▶ Try it
Each entry is to be transcribed exactly, with nothing added or dropped.

+++ The input +++

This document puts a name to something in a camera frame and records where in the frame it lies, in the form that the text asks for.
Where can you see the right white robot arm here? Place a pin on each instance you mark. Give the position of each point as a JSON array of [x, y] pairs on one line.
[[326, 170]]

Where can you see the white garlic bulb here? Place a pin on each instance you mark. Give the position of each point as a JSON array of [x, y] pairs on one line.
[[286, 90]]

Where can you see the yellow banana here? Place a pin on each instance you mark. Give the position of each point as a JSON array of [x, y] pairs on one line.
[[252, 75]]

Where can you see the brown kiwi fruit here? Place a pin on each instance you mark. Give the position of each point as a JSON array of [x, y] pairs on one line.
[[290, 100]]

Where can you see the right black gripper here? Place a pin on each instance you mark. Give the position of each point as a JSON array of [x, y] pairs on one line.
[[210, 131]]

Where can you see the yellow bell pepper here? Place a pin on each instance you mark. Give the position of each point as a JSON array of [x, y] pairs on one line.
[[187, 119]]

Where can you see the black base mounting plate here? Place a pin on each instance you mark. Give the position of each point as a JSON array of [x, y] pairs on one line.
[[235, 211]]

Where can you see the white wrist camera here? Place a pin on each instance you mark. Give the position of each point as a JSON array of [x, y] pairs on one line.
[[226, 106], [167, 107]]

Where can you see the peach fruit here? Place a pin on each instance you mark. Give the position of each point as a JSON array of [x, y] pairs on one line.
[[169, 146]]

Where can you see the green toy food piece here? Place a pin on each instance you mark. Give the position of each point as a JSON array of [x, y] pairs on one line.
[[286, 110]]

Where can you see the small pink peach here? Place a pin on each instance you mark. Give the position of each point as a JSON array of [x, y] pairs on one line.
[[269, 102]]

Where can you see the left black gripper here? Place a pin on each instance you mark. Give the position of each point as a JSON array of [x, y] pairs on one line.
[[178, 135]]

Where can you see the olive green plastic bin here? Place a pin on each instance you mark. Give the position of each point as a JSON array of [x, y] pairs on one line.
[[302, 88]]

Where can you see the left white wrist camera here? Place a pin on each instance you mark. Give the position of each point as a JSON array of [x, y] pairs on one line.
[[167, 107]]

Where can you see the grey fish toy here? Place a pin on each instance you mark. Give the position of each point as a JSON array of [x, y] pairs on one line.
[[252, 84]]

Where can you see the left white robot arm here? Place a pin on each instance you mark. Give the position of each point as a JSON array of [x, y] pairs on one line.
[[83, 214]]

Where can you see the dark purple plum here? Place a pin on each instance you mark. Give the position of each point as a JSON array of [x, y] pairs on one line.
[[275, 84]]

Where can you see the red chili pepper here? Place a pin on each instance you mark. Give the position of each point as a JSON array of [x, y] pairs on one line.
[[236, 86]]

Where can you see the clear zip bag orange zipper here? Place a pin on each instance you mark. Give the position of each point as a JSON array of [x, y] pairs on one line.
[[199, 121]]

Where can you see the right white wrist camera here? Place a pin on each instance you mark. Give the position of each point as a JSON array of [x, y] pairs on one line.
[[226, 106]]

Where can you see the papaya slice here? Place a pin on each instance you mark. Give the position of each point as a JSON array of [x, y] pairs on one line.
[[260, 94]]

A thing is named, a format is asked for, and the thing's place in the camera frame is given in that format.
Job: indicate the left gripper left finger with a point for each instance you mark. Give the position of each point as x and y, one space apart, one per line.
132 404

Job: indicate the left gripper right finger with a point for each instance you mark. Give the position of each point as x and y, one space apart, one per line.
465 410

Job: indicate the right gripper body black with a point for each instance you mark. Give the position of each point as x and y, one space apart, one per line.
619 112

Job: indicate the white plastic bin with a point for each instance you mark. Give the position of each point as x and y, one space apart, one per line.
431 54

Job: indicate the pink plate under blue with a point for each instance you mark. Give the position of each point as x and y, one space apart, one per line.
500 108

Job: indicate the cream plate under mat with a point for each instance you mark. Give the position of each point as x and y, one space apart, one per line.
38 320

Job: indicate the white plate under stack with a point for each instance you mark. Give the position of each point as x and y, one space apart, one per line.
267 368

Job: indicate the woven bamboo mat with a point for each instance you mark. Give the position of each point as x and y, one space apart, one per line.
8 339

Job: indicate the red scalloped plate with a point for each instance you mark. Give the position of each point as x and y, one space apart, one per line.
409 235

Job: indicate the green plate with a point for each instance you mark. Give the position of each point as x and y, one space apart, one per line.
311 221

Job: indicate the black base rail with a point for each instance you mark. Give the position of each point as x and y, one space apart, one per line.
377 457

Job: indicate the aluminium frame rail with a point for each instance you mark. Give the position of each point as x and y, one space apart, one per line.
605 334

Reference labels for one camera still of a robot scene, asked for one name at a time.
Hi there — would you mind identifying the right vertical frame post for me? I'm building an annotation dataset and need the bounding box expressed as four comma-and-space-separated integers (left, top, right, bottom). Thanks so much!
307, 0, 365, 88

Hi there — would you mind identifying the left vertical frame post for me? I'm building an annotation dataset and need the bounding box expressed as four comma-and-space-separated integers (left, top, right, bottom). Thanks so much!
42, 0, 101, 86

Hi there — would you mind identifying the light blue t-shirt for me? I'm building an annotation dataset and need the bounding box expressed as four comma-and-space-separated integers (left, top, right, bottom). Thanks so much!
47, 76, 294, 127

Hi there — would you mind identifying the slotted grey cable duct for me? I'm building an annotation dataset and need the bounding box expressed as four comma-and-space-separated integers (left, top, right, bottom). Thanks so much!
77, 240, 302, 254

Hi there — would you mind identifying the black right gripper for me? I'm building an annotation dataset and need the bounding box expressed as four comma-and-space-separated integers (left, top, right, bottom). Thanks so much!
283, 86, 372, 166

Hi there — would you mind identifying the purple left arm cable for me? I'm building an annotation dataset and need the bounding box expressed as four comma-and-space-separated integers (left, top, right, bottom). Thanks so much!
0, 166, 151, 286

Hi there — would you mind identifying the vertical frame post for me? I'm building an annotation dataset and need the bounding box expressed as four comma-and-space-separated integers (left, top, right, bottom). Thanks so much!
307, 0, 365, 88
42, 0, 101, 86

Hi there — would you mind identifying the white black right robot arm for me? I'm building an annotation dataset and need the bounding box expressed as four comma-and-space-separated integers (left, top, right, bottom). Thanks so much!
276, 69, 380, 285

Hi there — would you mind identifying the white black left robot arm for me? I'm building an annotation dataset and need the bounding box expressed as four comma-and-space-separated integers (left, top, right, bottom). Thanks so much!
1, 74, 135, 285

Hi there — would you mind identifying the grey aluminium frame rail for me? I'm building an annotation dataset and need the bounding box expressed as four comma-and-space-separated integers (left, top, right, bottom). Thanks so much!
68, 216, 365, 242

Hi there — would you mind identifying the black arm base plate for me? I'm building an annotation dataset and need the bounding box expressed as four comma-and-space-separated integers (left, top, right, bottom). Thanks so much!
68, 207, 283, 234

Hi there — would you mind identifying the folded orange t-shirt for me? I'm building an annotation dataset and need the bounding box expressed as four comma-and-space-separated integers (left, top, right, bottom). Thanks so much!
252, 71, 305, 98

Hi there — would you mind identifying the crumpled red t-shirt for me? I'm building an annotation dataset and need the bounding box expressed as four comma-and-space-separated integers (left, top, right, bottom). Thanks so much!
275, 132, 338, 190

+++

▶ Solution to this task
This document puts a name to something in a camera frame and records where in the frame it lies, in the form that the text asks for.
Where can you see the right white robot arm here? Place a pin on each instance you mark. Give the position of each point as a JSON array of [x, y] pairs on one line.
[[326, 170]]

Where can you see the white garlic bulb here? Place a pin on each instance you mark. Give the position of each point as a JSON array of [x, y] pairs on one line.
[[286, 90]]

Where can you see the yellow banana here? Place a pin on each instance you mark. Give the position of each point as a JSON array of [x, y] pairs on one line.
[[252, 75]]

Where can you see the brown kiwi fruit here? Place a pin on each instance you mark. Give the position of each point as a JSON array of [x, y] pairs on one line.
[[290, 100]]

Where can you see the right black gripper here? Place a pin on each instance you mark. Give the position of each point as a JSON array of [x, y] pairs on one line.
[[210, 131]]

Where can you see the yellow bell pepper here? Place a pin on each instance you mark. Give the position of each point as a JSON array of [x, y] pairs on one line.
[[187, 119]]

Where can you see the black base mounting plate here? Place a pin on each instance you mark. Give the position of each point as a JSON array of [x, y] pairs on one line.
[[235, 211]]

Where can you see the white wrist camera here? Place a pin on each instance you mark. Give the position of each point as a JSON array of [x, y] pairs on one line.
[[226, 106], [167, 107]]

Where can you see the peach fruit here? Place a pin on each instance you mark. Give the position of each point as a JSON array of [x, y] pairs on one line.
[[169, 146]]

Where can you see the green toy food piece here? Place a pin on each instance you mark. Give the position of each point as a JSON array of [x, y] pairs on one line.
[[286, 110]]

Where can you see the small pink peach here? Place a pin on each instance you mark. Give the position of each point as a JSON array of [x, y] pairs on one line.
[[269, 102]]

Where can you see the left black gripper here? Place a pin on each instance you mark. Give the position of each point as a JSON array of [x, y] pairs on one line.
[[178, 135]]

Where can you see the olive green plastic bin here? Place a pin on each instance you mark. Give the position of each point as a JSON array of [x, y] pairs on one line.
[[302, 88]]

Where can you see the left white wrist camera here? Place a pin on each instance you mark. Give the position of each point as a JSON array of [x, y] pairs on one line.
[[167, 107]]

Where can you see the grey fish toy here? Place a pin on each instance you mark. Give the position of each point as a JSON array of [x, y] pairs on one line.
[[252, 84]]

Where can you see the left white robot arm here? Place a pin on each instance you mark. Give the position of each point as a JSON array of [x, y] pairs on one line.
[[83, 214]]

Where can you see the dark purple plum here? Place a pin on each instance you mark. Give the position of each point as a JSON array of [x, y] pairs on one line.
[[275, 84]]

Where can you see the red chili pepper here? Place a pin on each instance you mark. Give the position of each point as a JSON array of [x, y] pairs on one line.
[[236, 86]]

Where can you see the clear zip bag orange zipper here? Place a pin on each instance you mark. Give the position of each point as a JSON array of [x, y] pairs on one line.
[[199, 121]]

Where can you see the right white wrist camera here? Place a pin on each instance you mark. Give the position of each point as a JSON array of [x, y] pairs on one line.
[[226, 106]]

Where can you see the papaya slice here? Place a pin on each instance you mark. Give the position of each point as a JSON array of [x, y] pairs on one line.
[[260, 94]]

A thing is named, a format is asked for, and the thing's place in the camera frame is given in that format.
Job: indicate the left gripper left finger with a point for each instance you mark. Give the position of each point as x and y, one space apart, one per line.
132 404

Job: indicate the left gripper right finger with a point for each instance you mark. Give the position of each point as x and y, one space apart, one per line.
465 410

Job: indicate the right gripper body black with a point for each instance you mark. Give the position of each point as x and y, one space apart, one per line.
619 112

Job: indicate the white plastic bin with a point for each instance you mark. Give the position of each point as x and y, one space apart, one per line.
431 54

Job: indicate the pink plate under blue with a point for each instance you mark. Give the position of each point as x and y, one space apart, one per line.
500 108

Job: indicate the cream plate under mat with a point for each instance you mark. Give the position of each point as x and y, one space apart, one per line.
38 320

Job: indicate the white plate under stack with a point for each instance you mark. Give the position of each point as x and y, one space apart, one per line.
267 368

Job: indicate the woven bamboo mat with a point for each instance you mark. Give the position of each point as x and y, one space apart, one per line.
8 339

Job: indicate the red scalloped plate with a point for each instance you mark. Give the position of each point as x and y, one space apart, one per line.
409 235

Job: indicate the green plate with a point for each instance you mark. Give the position of each point as x and y, one space apart, one per line.
311 221

Job: indicate the black base rail with a point for each instance you mark. Give the position of each point as x and y, one space apart, one per line.
377 457

Job: indicate the aluminium frame rail with a point for each instance you mark. Give the position of each point as x and y, one space apart, one per line.
605 334

Reference labels for one camera still of a robot scene, asked for one name at a time.
Hi there — would you mind identifying the right vertical frame post for me? I'm building an annotation dataset and need the bounding box expressed as four comma-and-space-separated integers (left, top, right, bottom). Thanks so much!
307, 0, 365, 88

Hi there — would you mind identifying the left vertical frame post for me? I'm building an annotation dataset and need the bounding box expressed as four comma-and-space-separated integers (left, top, right, bottom). Thanks so much!
42, 0, 101, 86

Hi there — would you mind identifying the light blue t-shirt for me? I'm building an annotation dataset and need the bounding box expressed as four comma-and-space-separated integers (left, top, right, bottom). Thanks so much!
47, 76, 294, 127

Hi there — would you mind identifying the slotted grey cable duct for me? I'm building an annotation dataset and need the bounding box expressed as four comma-and-space-separated integers (left, top, right, bottom). Thanks so much!
77, 240, 302, 254

Hi there — would you mind identifying the black right gripper for me? I'm building an annotation dataset and need the bounding box expressed as four comma-and-space-separated integers (left, top, right, bottom). Thanks so much!
283, 86, 372, 166

Hi there — would you mind identifying the purple left arm cable for me? I'm building an annotation dataset and need the bounding box expressed as four comma-and-space-separated integers (left, top, right, bottom). Thanks so much!
0, 166, 151, 286

Hi there — would you mind identifying the vertical frame post for me? I'm building an annotation dataset and need the bounding box expressed as four comma-and-space-separated integers (left, top, right, bottom). Thanks so much!
307, 0, 365, 88
42, 0, 101, 86

Hi there — would you mind identifying the white black right robot arm for me? I'm building an annotation dataset and need the bounding box expressed as four comma-and-space-separated integers (left, top, right, bottom). Thanks so much!
276, 69, 380, 285

Hi there — would you mind identifying the white black left robot arm for me? I'm building an annotation dataset and need the bounding box expressed as four comma-and-space-separated integers (left, top, right, bottom). Thanks so much!
1, 74, 135, 285

Hi there — would you mind identifying the grey aluminium frame rail for me? I'm building an annotation dataset and need the bounding box expressed as four comma-and-space-separated integers (left, top, right, bottom). Thanks so much!
68, 216, 365, 242

Hi there — would you mind identifying the black arm base plate for me? I'm building an annotation dataset and need the bounding box expressed as four comma-and-space-separated integers (left, top, right, bottom). Thanks so much!
68, 207, 283, 234

Hi there — would you mind identifying the folded orange t-shirt for me? I'm building an annotation dataset and need the bounding box expressed as four comma-and-space-separated integers (left, top, right, bottom). Thanks so much!
252, 71, 305, 98

Hi there — would you mind identifying the crumpled red t-shirt for me? I'm building an annotation dataset and need the bounding box expressed as four comma-and-space-separated integers (left, top, right, bottom). Thanks so much!
275, 132, 338, 190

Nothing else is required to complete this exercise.